O que agrava tudo é constatar que os Governos Estadual e os Municipais não criam prioritariamente “virtudes” com suas políticas pois “deixam ao léu” as áreas periféricas e faveladas. Como lembrou-me minha filha, que trabalha na Barra mas mora em Santa Tereza, sobre o verdadeiro terror e paralisação da cidade do Rio: “A Zona Sul é outra cidade e outro Estado, não o Rio”. Precisamos de muito mais cidadãs e cidadãos do Rio que vejam assim os contrastes de um território comum com muralhas, cuidando a cidadania de “ricos” e promovendo a repressão/guerra aos pobres”. Isto não pode ser considerado como democracia efetiva.

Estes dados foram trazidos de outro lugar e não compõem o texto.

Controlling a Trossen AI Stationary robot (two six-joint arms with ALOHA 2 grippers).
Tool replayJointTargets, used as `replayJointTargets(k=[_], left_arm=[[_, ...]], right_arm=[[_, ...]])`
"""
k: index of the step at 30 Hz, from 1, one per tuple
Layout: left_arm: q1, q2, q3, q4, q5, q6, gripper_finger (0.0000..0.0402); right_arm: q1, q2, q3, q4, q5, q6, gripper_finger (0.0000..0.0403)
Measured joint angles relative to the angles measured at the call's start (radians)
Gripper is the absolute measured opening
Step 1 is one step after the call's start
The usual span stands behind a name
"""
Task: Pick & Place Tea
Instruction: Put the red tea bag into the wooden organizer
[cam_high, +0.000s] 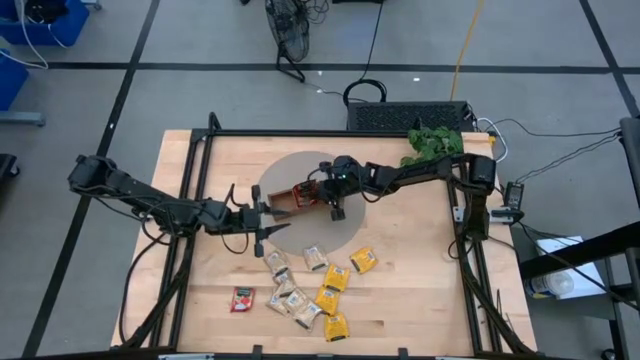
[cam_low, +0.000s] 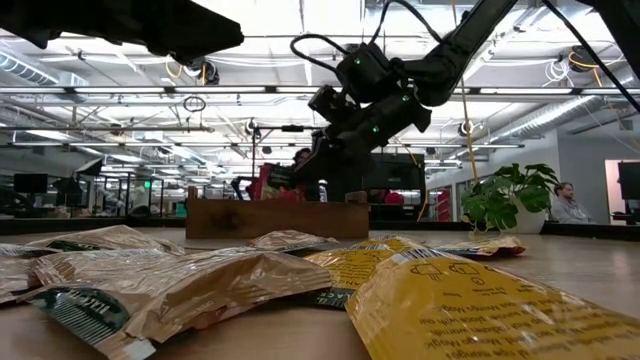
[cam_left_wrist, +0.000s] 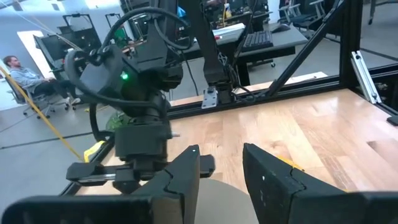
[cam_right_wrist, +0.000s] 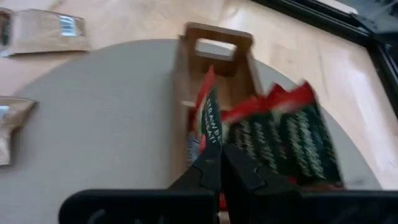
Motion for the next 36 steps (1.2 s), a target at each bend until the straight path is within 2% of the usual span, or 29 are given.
replayJointTargets(k=[10, 13, 22, 26, 36], left_arm=[[0.000, 0.000, 0.000, -0.003, -0.004, 0.001, 0.0127], [0.000, 0.000, 0.000, -0.003, -0.004, -0.001, 0.0127], [0.000, 0.000, 0.000, -0.004, -0.004, -0.002, 0.0127], [0.000, 0.000, 0.000, -0.004, -0.004, -0.002, 0.0127], [0.000, 0.000, 0.000, -0.004, -0.004, -0.065, 0.0127]], right_arm=[[0.029, 0.000, 0.000, 0.018, 0.147, -0.021, 0.0000], [0.029, 0.000, -0.003, 0.019, 0.184, 0.019, 0.0000], [0.029, 0.000, -0.004, 0.028, 0.188, 0.116, 0.0002], [0.029, 0.000, -0.004, 0.061, 0.186, 0.132, 0.0026], [0.034, -0.002, -0.005, 0.134, 0.186, 0.194, 0.0122]])
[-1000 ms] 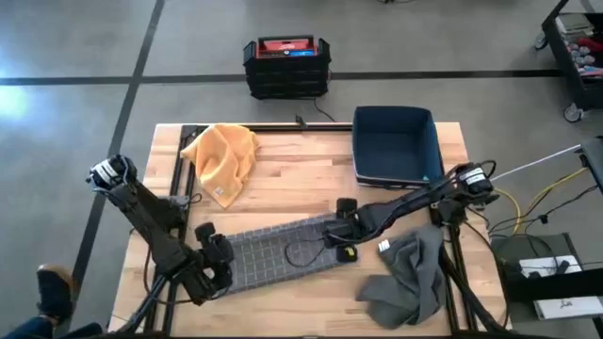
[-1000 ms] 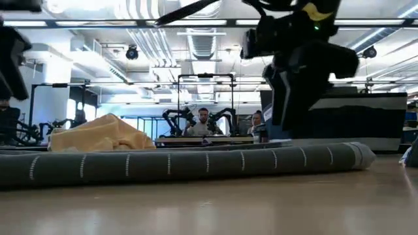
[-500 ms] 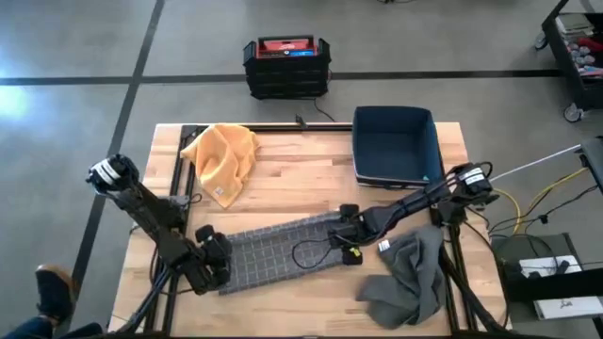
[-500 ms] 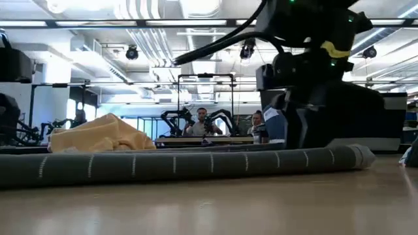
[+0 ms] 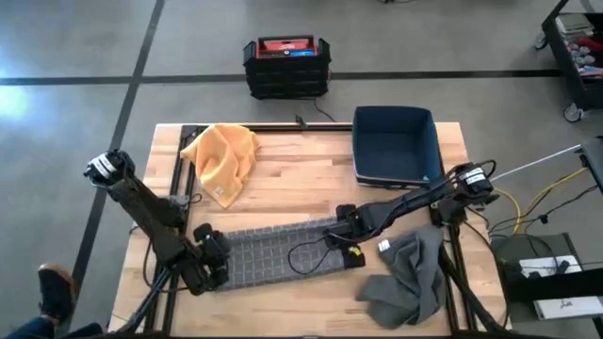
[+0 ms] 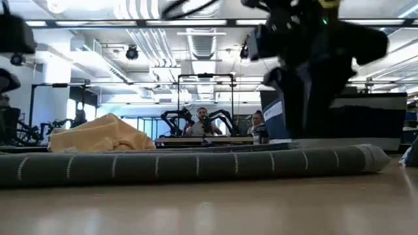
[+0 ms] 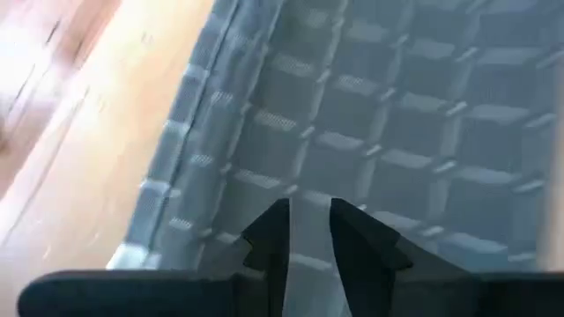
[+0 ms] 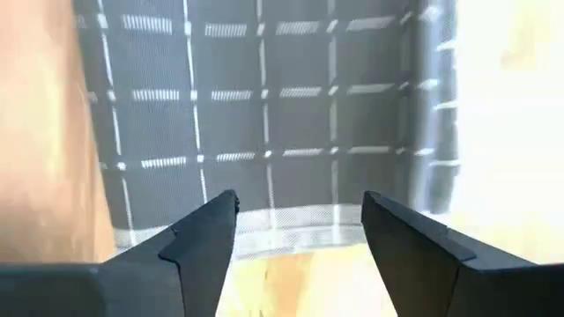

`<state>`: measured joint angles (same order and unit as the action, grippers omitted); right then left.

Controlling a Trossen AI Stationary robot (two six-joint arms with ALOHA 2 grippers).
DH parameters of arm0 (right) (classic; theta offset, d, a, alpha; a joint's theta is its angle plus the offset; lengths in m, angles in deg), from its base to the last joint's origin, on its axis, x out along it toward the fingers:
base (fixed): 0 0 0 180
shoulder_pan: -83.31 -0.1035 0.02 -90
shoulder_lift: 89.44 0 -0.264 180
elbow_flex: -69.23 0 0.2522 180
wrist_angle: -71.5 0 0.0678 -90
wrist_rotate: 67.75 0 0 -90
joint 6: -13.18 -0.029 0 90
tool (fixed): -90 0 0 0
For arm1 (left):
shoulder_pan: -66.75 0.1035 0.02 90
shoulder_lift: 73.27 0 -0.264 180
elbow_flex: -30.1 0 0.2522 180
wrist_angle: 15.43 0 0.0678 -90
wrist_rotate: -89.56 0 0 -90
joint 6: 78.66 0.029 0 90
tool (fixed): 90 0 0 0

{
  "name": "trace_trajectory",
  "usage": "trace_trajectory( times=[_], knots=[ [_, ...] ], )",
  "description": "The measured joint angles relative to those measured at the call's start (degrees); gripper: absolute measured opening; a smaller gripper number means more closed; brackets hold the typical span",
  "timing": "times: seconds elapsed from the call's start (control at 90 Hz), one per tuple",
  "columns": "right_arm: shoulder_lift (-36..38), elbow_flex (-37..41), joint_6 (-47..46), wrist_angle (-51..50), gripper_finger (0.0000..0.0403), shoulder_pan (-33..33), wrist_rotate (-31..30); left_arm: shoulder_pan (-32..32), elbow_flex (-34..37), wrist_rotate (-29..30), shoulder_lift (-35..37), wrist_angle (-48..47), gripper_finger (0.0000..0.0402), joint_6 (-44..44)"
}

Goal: Fold towel
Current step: Fold the gray patterned kitchen towel

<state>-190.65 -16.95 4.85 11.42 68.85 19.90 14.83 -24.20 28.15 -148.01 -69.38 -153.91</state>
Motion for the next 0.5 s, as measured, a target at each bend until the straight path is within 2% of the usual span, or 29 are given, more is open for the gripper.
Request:
trace_trajectory(
  times=[0.178, 0.367, 0.5],
  knots=[
    [1.99, 0.85, -3.15, -1.80, 0.0257, -1.02, 2.53, 0.27, -2.83, -0.65, 1.01, -0.05, 0.0107, 3.51],
    [4.21, 8.57, -10.15, -0.05, 0.0267, -4.67, 1.93, 1.82, -3.51, -0.63, -0.31, 0.14, 0.0172, 4.91],
    [6.51, 14.04, -14.83, 5.69, 0.0265, -6.57, 1.30, 2.71, -3.53, -0.61, -2.07, 0.31, 0.0202, 6.92]
  ],
)
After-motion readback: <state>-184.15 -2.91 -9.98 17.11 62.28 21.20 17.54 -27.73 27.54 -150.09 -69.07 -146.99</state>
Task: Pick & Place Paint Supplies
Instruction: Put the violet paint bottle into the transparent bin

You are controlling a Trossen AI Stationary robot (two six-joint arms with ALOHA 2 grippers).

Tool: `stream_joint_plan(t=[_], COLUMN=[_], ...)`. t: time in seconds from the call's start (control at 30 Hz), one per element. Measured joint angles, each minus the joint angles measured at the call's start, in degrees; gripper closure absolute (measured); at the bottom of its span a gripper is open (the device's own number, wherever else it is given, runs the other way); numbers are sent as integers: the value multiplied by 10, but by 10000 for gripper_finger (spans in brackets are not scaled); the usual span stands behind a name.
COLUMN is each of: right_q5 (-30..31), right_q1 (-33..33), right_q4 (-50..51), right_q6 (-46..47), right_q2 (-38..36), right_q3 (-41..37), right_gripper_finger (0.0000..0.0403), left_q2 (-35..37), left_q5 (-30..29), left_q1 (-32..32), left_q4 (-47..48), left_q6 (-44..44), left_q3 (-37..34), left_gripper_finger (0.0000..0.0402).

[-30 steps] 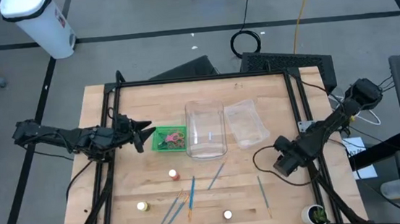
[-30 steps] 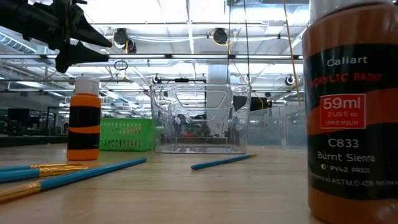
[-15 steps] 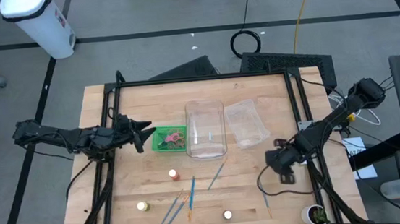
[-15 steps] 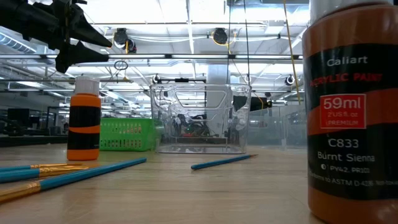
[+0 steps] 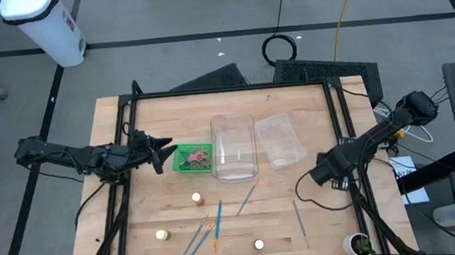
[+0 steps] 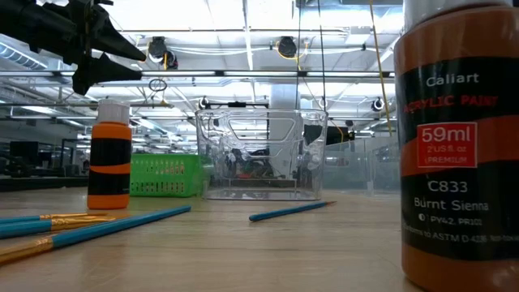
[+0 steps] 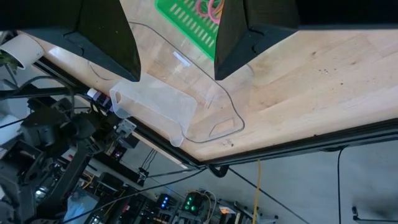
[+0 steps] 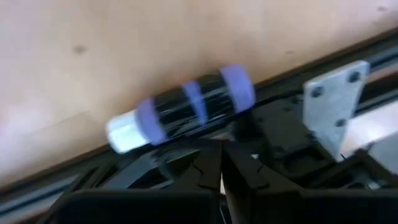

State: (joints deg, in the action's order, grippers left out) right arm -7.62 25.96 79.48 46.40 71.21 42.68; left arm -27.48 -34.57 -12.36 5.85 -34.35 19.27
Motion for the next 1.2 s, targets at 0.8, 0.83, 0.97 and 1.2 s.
stream_joint_plan(t=[0.8,0.83,0.97,1.2], right_q5=[-66,-69,-90,-31], right_q1=[-24,-24,-22,-10], right_q4=[-75,-89,-165,-140], right_q6=[13,13,6,-10], right_q2=[189,189,184,183], right_q3=[0,1,11,104], right_gripper_finger=[403,403,403,403], left_q2=[0,0,0,0], left_q5=[0,0,1,1], left_q1=[0,0,0,0], left_q4=[-1,-1,-1,-1], left_q6=[0,0,0,0], left_q3=[0,0,0,0], left_gripper_finger=[190,190,190,190])
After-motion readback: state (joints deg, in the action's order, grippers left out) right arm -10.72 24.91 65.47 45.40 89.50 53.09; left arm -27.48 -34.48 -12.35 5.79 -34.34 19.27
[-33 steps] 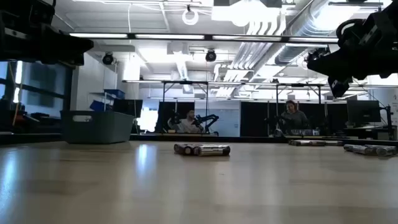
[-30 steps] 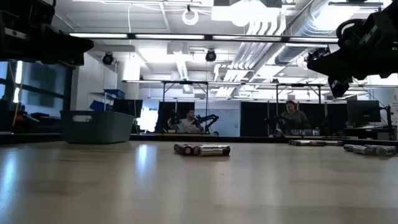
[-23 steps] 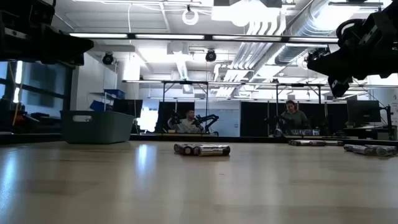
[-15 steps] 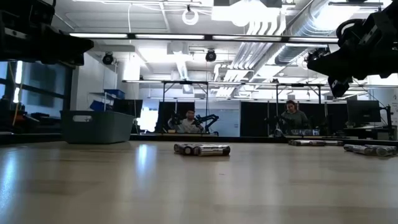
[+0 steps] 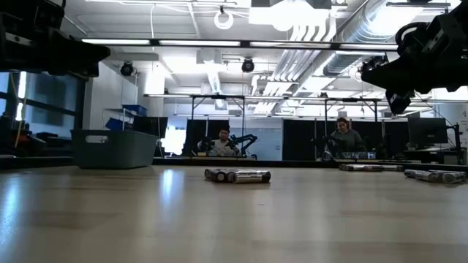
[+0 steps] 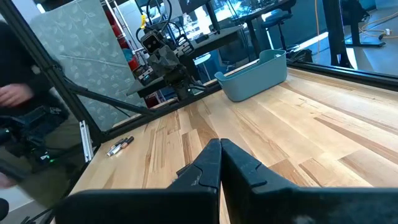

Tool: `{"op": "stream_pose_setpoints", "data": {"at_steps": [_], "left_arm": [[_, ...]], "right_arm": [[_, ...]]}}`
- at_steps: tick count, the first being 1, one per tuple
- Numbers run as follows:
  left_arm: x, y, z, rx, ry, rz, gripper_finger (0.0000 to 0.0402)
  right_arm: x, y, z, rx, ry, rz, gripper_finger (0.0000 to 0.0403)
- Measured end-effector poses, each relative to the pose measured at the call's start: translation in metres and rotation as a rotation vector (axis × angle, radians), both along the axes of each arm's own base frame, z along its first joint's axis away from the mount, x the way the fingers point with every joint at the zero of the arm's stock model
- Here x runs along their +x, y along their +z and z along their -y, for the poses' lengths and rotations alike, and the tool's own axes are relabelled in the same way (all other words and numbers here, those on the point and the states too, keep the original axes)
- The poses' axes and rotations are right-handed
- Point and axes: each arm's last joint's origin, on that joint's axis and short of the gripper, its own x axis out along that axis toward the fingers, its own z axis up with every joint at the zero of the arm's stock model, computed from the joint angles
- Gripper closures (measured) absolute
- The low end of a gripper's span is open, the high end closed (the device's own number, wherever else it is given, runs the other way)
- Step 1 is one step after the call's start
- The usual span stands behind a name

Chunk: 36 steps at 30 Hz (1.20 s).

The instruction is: Sort batteries

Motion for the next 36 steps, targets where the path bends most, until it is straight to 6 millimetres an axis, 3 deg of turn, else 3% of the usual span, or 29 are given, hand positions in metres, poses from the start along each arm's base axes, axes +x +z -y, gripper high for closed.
{"op": "stream_pose_setpoints", "data": {"at_steps": [21,23,28,33,36], "left_arm": [[0.0,0.003,0.0,-0.018,0.0,0.03,0.0401],[0.0,0.007,0.0,-0.093,-0.005,0.063,0.0401],[-0.005,0.029,0.0,-0.5,-0.093,0.269,0.0401],[-0.013,0.052,-0.004,-0.67,-0.041,0.491,0.0401],[-0.014,0.068,-0.007,-0.705,0.052,0.496,0.0401]], "right_arm": [[0.0,0.0,0.0,0.0,0.0,0.0,0.0402],[0.0,0.0,0.0,0.0,0.0,0.0,0.0402],[0.0,0.0,0.0,0.0,0.0,0.0,0.0402],[0.0,0.0,0.0,0.0,0.0,0.0,0.0402],[0.0,0.0,0.0,0.0,0.0,0.0,0.0402]]}}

A política de Segurança Pública que a democracia e a diversidade para ser cidadania necessitam nunca poderá ter como base a possibilidade de usar prioritariamente a repressão e a violência armada, ao invés de ser uma ação assentada na prevenção da violência. O que aconteceu na terça-feira no Rio foi uma guerra interna do Estado contra a cidadania. Os inocentes assassinados não são simplesmente “mortes colaterais” em zona de crime. Se é “zona do crime”, foi o Estado negligente que permitiu se formar aí, exatamente nas periferias pobres e excluídas, longe do olhar do Estado e, no caso do Rio, da glamorosa “Zona Sul”. Temos uma cidade partida e políticas públicas partidas. O ocorrido mostra ação estatal desastrosa e até criminosa. “Balas perdidas” não existem, pois sempre são intencionais e dirigidas. Estamos diante de ação estatal que é um desastre, tanto na concepção como na execução. Inadmissível em democracia, que, aliás, só floresce desde o chão da sociedade, desde os territórios que habitamos e onde buscamos viver tendo por princípio o cuidado, cuidado com todas e todos e cuidado com a própria integridade dos territórios. “Favelas são cidades” e não zonas de crime!

Sei que esperar no imediato algo virtuoso em termos de políticas públicas no Rio é quase perder tempo e mergulhar no desespero. Mas culpar o Governo Federal é ignorar que a Política de Segurança, como vem sendo pensada e proposta, precisa passar pela institucionalidade existe. Ou seja, depende de aprovação do Congresso, dominado pelo execrável “Centrão” – uma espécie de câncer implantado em nossa democracia institucionalizada, com suas virtudes e limites. No Congresso não predomina a busca do bem público possível. Antes disto, predominam os interesses paroquiais de “lobbies” e do tal “Centrão”, mais preocupado em emendas parlamentares para seus redutos eleitorais do que com a democracia e a busca do bem comum e de direitos iguais na nossa diversidade.

Finalizo afirmando que não teremos saída se a Segurança Pública não for pensada e formulada como base em direitos iguais. Mais, não avançaremos se nós, a diversidade de cidadanias ativas neste nosso imenso país, não tivermos um foco especial em tal política pública. Este nosso Brasil de múltiplas exclusões e até “guerras internas” depende da nossa ação, como cidadanias ativas na praça pública e apontando caminhos para mudanças profundas, entre elas na Segurança Pública. Não podemos esperar por milagres em políticas! Ou nós agimos, pois somos a base de políticas, ou nada acontecerá.